* [What is required]: Copy out each line below that has the word "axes" in it.
+===+
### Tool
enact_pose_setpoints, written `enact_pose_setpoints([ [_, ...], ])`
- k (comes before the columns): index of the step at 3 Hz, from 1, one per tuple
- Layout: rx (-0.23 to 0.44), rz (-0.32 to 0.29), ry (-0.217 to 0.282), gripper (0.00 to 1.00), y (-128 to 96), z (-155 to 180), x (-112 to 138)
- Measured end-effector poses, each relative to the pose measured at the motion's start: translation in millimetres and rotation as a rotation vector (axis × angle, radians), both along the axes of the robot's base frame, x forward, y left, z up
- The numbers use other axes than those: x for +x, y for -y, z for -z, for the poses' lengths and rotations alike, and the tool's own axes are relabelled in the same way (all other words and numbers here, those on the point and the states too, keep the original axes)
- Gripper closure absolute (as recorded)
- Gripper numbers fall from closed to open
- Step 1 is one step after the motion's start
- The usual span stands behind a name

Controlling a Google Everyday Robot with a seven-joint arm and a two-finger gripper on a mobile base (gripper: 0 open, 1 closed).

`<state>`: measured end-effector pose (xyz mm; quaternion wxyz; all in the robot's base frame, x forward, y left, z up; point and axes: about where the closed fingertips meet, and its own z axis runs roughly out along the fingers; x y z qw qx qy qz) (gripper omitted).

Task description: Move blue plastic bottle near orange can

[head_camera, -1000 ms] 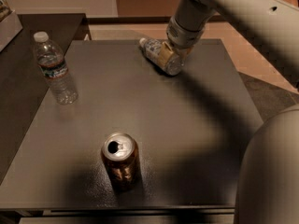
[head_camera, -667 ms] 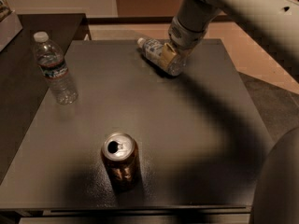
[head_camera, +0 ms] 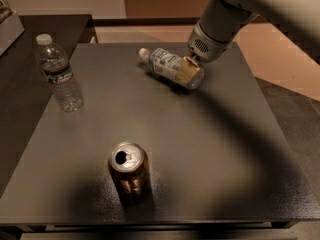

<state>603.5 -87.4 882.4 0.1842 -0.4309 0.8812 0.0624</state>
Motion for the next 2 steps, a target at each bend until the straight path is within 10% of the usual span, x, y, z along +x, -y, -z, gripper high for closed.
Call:
enact_pose_setpoints([
  [2,0.023,-0.238,0.017,1.0,-11.2,-13.7,-70.4],
])
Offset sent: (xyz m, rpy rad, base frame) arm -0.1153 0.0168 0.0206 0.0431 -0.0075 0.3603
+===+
* [Answer section]:
- Measured end-effector poses, each relative to the pose measured at the motion's start: translation in millimetres and rotation as a rotation vector (axis × angle, radians), both along the axes of the robot's base frame, x forward, y left, z up
- The numbers use other axes than those: x for +x, y for -y, z for -z, for the poses' lengths and rotations alike, and the tool's own axes are relabelled in the same way (all other words and numbers here, those on the point and the states too, keep the original axes)
`<state>`: measured end-effector pose (xyz mm; quaternion wxyz; all in the robot's base frame, x forward, y left, z up; point and axes: about where the closed fingertips meet, and its own z axis runs roughly out along the fingers; x y z qw qx qy qz) (gripper omitted).

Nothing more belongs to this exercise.